**ASSIGNMENT:** Below is a listing. Quote from it, exactly, the lines from the one containing "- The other" down to the one containing "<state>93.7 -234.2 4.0", both ends included, and nothing else.

....

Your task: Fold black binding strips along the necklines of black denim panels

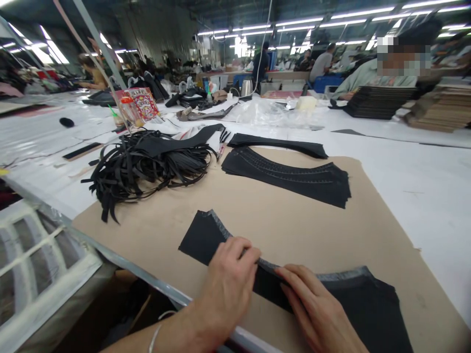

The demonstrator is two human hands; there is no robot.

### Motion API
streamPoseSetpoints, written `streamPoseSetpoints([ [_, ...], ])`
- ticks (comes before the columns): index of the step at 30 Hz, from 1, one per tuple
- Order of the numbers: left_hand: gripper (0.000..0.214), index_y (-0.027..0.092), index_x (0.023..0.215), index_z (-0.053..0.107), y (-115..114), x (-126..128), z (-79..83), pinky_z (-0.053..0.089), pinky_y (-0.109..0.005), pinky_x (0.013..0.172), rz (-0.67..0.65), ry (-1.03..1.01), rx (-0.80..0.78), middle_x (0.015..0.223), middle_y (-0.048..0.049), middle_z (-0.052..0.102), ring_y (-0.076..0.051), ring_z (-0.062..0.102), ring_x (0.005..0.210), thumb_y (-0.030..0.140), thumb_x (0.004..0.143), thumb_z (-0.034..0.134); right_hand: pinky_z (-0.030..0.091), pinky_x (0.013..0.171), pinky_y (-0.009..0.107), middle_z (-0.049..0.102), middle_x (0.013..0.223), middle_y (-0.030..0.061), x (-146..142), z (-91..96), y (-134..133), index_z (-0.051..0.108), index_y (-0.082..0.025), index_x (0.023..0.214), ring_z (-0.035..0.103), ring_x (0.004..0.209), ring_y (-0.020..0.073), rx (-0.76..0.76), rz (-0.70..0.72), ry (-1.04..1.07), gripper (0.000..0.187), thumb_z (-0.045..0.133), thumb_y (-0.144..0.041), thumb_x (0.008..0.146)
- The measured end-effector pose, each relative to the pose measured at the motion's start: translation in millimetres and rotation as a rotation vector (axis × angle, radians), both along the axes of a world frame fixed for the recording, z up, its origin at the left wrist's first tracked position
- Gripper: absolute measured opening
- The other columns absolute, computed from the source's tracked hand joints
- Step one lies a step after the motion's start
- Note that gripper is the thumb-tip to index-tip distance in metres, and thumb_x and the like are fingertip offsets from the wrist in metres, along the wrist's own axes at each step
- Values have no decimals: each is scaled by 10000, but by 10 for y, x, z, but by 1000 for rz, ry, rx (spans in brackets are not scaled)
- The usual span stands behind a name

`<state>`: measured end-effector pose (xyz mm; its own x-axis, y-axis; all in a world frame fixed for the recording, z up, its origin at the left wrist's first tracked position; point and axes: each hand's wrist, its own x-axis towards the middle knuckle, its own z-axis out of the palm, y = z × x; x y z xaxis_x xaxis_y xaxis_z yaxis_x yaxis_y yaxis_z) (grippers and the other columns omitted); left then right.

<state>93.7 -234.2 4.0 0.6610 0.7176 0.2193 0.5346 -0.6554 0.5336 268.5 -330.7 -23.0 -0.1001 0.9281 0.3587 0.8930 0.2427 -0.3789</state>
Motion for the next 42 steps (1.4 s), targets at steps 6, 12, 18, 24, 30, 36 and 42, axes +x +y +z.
streamPoseSetpoints([
  [6, 181, 208, 847, 568, 345, -177, -18, 400, -356, 831, 37, 249, -50, 943, -29, 560, -216, 474, 933, 51, 810, 486, 526, 804, 302, 602, 1043, 96, -54, -151, 22, 518, -143, 1251, 576, 906, 178, 21, 56, -144, 386, 354, -77, 907],
  [12, 185, 206, 857, 522, 394, -176, 93, 363, -338, 792, 8, 229, -118, 866, -13, 589, -195, 515, 860, 54, 801, 434, 520, 805, 304, 607, 1026, 95, -42, -108, 53, 573, -134, 1196, 560, 897, 179, 56, 71, -122, 403, 352, -34, 875],
  [18, 128, 235, 934, 593, 639, -198, 199, 364, -297, 801, -22, 149, -407, 781, 38, 624, -160, 560, 769, 287, 829, 542, 517, 772, 295, 613, 1002, 88, -36, -72, 82, 602, -148, 1142, 554, 869, 177, 38, 79, -82, 384, 363, -31, 864],
  [24, 128, 231, 802, 627, 752, -134, 97, 290, -356, 868, 17, 261, -331, 829, 36, 661, -178, 568, 855, 158, 722, 559, 510, 778, 316, 623, 1012, 82, -34, -73, 102, 607, -154, 1114, 548, 872, 186, 21, 87, -72, 385, 360, -22, 850],
  [30, 126, 212, 783, 600, 768, -95, 76, 269, -377, 871, -4, 295, -297, 811, 28, 650, -176, 571, 846, 127, 706, 549, 508, 766, 308, 636, 997, 71, -34, -56, 112, 615, -167, 1101, 557, 843, 176, 37, 80, -86, 393, 359, -24, 839],
  [36, 89, 204, 769, 583, 777, -90, 70, 270, -375, 846, -3, 309, -268, 792, 22, 633, -176, 556, 811, 132, 718, 580, 510, 760, 292, 633, 982, 82, -18, -87, 108, 618, -165, 1087, 577, 844, 171, 66, 86, -136, 393, 354, -26, 831],
  [42, 96, 200, 764, 565, 748, -94, 54, 251, -375, 835, 4, 291, -197, 786, 35, 635, -169, 547, 796, 128, 730, 618, 508, 737, 282, 599, 985, 97, -107, -44, 166, 603, -150, 1094, 569, 840, 174, 99, 89, -145, 433, 353, 4, 776],
])
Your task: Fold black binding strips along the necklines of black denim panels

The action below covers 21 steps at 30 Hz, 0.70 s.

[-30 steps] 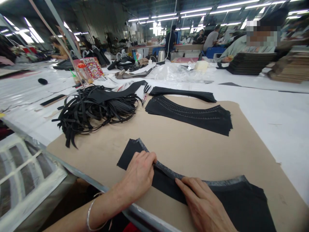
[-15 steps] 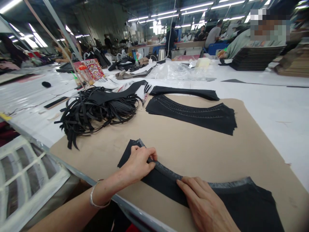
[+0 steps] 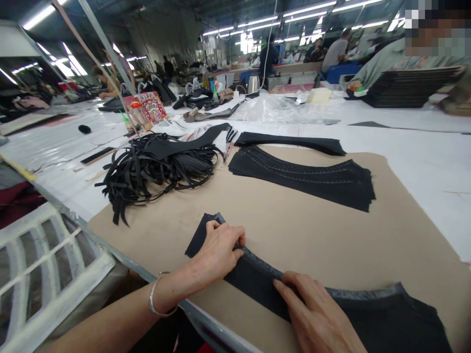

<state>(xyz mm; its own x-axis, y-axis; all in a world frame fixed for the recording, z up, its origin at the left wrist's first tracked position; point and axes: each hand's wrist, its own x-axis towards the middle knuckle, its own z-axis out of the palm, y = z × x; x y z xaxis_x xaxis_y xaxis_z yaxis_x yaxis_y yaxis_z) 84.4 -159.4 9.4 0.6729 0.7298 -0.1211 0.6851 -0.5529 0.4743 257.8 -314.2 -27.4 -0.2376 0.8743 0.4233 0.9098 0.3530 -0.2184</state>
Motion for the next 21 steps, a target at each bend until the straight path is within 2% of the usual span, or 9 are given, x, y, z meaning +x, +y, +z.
streamPoseSetpoints([
  [4, 120, 197, 765, 550, -23, -4, 3, 240, -382, 854, -10, -24, 43, 776, 41, 619, -160, 540, 805, 100, 724, 607, 508, 739, 310, 593, 990, 95, -210, 20, 156, 527, -116, 1230, 556, 824, 189, -41, 29, -45, 565, 375, 25, 704],
  [8, 158, 205, 798, 552, -21, -45, 17, 232, -389, 874, -18, -48, 49, 789, 43, 612, -156, 537, 825, 73, 715, 577, 503, 700, 341, 590, 947, 99, -365, -49, 264, 525, -82, 1221, 534, 789, 208, -50, -26, -104, 537, 424, -6, 699],
  [16, 179, 219, 835, 581, 183, -121, 37, 201, -423, 937, -48, 20, 48, 806, 38, 638, -171, 536, 876, 67, 741, 573, 496, 733, 342, 579, 964, 97, -373, -104, 250, 525, -110, 1229, 518, 830, 216, -56, -46, -129, 562, 436, -1, 685],
  [21, 178, 219, 867, 583, 311, -131, 48, 195, -405, 949, -159, 12, 48, 805, 42, 631, -162, 531, 890, 73, 765, 591, 493, 715, 343, 576, 948, 97, -372, -115, 274, 539, -114, 1211, 508, 810, 214, -69, -38, -140, 545, 450, -16, 683],
])
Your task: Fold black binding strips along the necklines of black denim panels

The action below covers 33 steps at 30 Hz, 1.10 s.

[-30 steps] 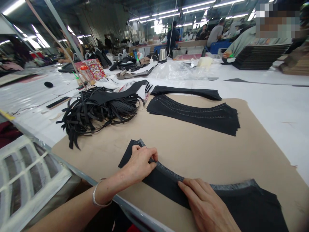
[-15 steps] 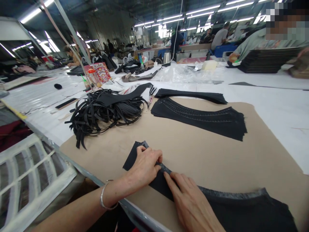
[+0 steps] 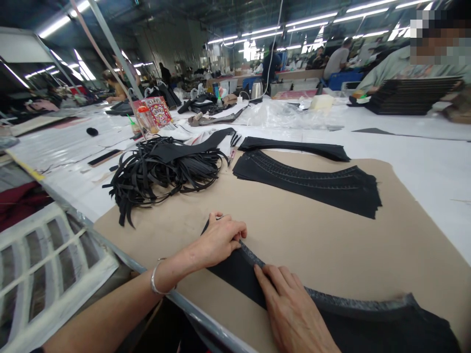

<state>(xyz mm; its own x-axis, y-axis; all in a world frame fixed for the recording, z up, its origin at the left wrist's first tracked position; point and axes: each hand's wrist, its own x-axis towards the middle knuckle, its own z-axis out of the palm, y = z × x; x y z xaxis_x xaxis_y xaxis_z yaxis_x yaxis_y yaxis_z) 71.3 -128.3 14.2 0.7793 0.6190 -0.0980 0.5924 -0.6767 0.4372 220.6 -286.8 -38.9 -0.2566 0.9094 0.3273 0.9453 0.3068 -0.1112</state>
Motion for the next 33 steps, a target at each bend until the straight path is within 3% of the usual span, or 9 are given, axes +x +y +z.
streamPoseSetpoints([
  [8, 159, 227, 889, 572, 134, -33, 14, 193, -377, 942, -57, 6, -41, 776, 64, 610, -154, 524, 911, 114, 789, 622, 481, 694, 343, 571, 930, 93, 13, 0, 8, 549, -98, 1194, 503, 798, 216, 29, 10, -5, 550, 475, -31, 653],
  [15, 177, 218, 900, 540, 118, -32, -10, 216, -371, 905, -46, 12, -7, 806, 47, 616, -173, 529, 922, 126, 784, 637, 470, 696, 336, 577, 939, 79, -92, 13, 130, 564, -127, 1190, 509, 800, 208, -11, -9, 45, 517, 487, -31, 688],
  [19, 227, 212, 934, 528, 125, -74, -21, 254, -361, 863, 0, -3, 35, 872, 28, 608, -186, 542, 904, 164, 761, 667, 471, 695, 335, 590, 956, 91, -192, 18, 263, 531, -109, 1252, 516, 783, 207, -14, -29, 8, 568, 486, -24, 691],
  [24, 196, 200, 928, 539, 251, -203, -33, 293, -355, 871, 113, -66, -48, 943, 11, 613, -178, 548, 910, 132, 762, 618, 476, 685, 332, 604, 940, 80, -206, 20, 326, 572, -144, 1210, 524, 784, 212, 15, -39, -61, 558, 505, -18, 671],
  [33, 193, 189, 875, 559, 404, -255, -133, 385, -260, 777, 126, -182, -129, 802, 45, 607, -127, 562, 792, 58, 734, 574, 480, 680, 362, 608, 921, 93, -219, -15, 349, 598, -99, 1181, 521, 788, 231, 44, -22, -39, 583, 507, -24, 609],
])
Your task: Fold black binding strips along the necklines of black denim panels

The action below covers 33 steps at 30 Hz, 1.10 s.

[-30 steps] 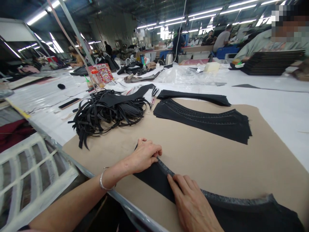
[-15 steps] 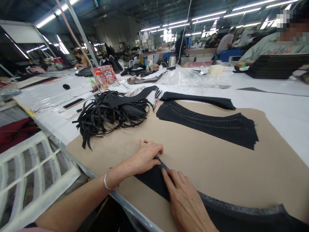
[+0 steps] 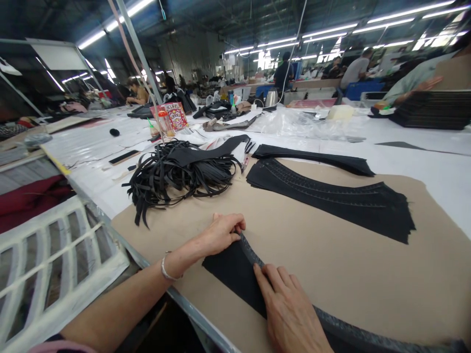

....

**RESULT:**
- The other columns absolute, computed from the source's tracked hand joints
- Step one lies a step after the motion's start
- Note that gripper is the thumb-tip to index-tip distance in metres, and thumb_x and the like are fingertip offsets from the wrist in metres, along the wrist's own axes at each step
- Values have no decimals: each is scaled by 10000, but by 10 for y, x, z, but by 1000 for rz, ry, rx (spans in brackets are not scaled)
- The usual span stands behind a name

`<state>`: measured end-effector pose (xyz mm; its own x-axis, y-axis; all in a world frame fixed for the recording, z up, its origin at the left wrist's first tracked position; point and axes: each hand's wrist, its own x-axis towards the middle knuckle, its own z-axis out of the palm, y = z × x; x y z xaxis_x xaxis_y xaxis_z yaxis_x yaxis_y yaxis_z) (grippers and the other columns omitted); left then right.

<state>93.7 -234.2 4.0 0.6610 0.7176 0.2193 0.5346 -0.6554 0.5336 268.5 -330.7 -23.0 -0.1001 0.9281 0.3587 0.8930 0.2427 -0.3789</state>

This exercise is complete.